* **Prompt**: Return each record unchanged and drop the images.

── The data ──

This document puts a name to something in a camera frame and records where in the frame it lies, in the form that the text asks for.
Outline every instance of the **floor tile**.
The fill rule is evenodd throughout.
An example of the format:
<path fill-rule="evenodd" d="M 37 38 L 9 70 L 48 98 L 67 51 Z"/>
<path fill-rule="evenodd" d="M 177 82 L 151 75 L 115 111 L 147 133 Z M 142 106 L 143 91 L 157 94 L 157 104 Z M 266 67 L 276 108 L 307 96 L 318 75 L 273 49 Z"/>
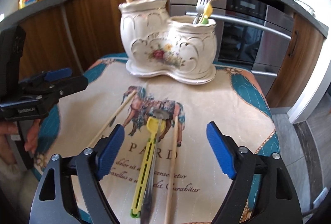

───

* **Solved exercise**:
This document puts a name to something in a camera frame and records where in the frame it lies, in the form that the text asks for.
Outline every instance of the **floor tile**.
The fill rule is evenodd throughout.
An example of the format:
<path fill-rule="evenodd" d="M 37 38 L 9 70 L 48 98 L 67 51 Z"/>
<path fill-rule="evenodd" d="M 177 82 L 151 75 L 115 111 L 147 133 Z M 142 106 L 143 91 L 157 94 L 157 104 Z M 266 67 L 276 108 L 307 96 L 318 75 L 273 49 Z"/>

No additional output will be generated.